● THE PROBLEM:
Working through the lines below, return each one that holds "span".
-=-=-=-=-
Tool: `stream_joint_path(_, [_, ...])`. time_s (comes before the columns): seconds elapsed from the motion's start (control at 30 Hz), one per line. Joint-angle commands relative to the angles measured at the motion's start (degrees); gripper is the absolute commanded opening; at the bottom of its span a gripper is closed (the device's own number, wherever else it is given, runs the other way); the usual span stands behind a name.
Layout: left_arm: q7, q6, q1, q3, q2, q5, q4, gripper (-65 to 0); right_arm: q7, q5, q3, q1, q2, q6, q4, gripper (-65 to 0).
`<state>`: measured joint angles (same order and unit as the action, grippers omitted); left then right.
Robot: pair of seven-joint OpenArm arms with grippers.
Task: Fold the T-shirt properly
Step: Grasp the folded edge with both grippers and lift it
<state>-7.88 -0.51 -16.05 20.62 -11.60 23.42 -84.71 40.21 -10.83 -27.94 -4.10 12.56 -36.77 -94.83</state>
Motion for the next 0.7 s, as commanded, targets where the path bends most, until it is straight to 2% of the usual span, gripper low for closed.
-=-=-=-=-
● FINAL ANSWER:
Tool: `stream_joint_path(_, [_, ...])`. time_s (comes before the columns): seconds elapsed from the motion's start (control at 30 Hz), one per line. Joint-angle commands relative to the angles measured at the motion's start (degrees); gripper is the absolute commanded opening; at the bottom of its span a gripper is closed (the device's own number, wherever else it is given, runs the other way); the usual span stands behind a name.
Motion for the next 0.7 s, as commanded, targets where the path bends most, until it is straight to 2% of the usual span, gripper low for closed.

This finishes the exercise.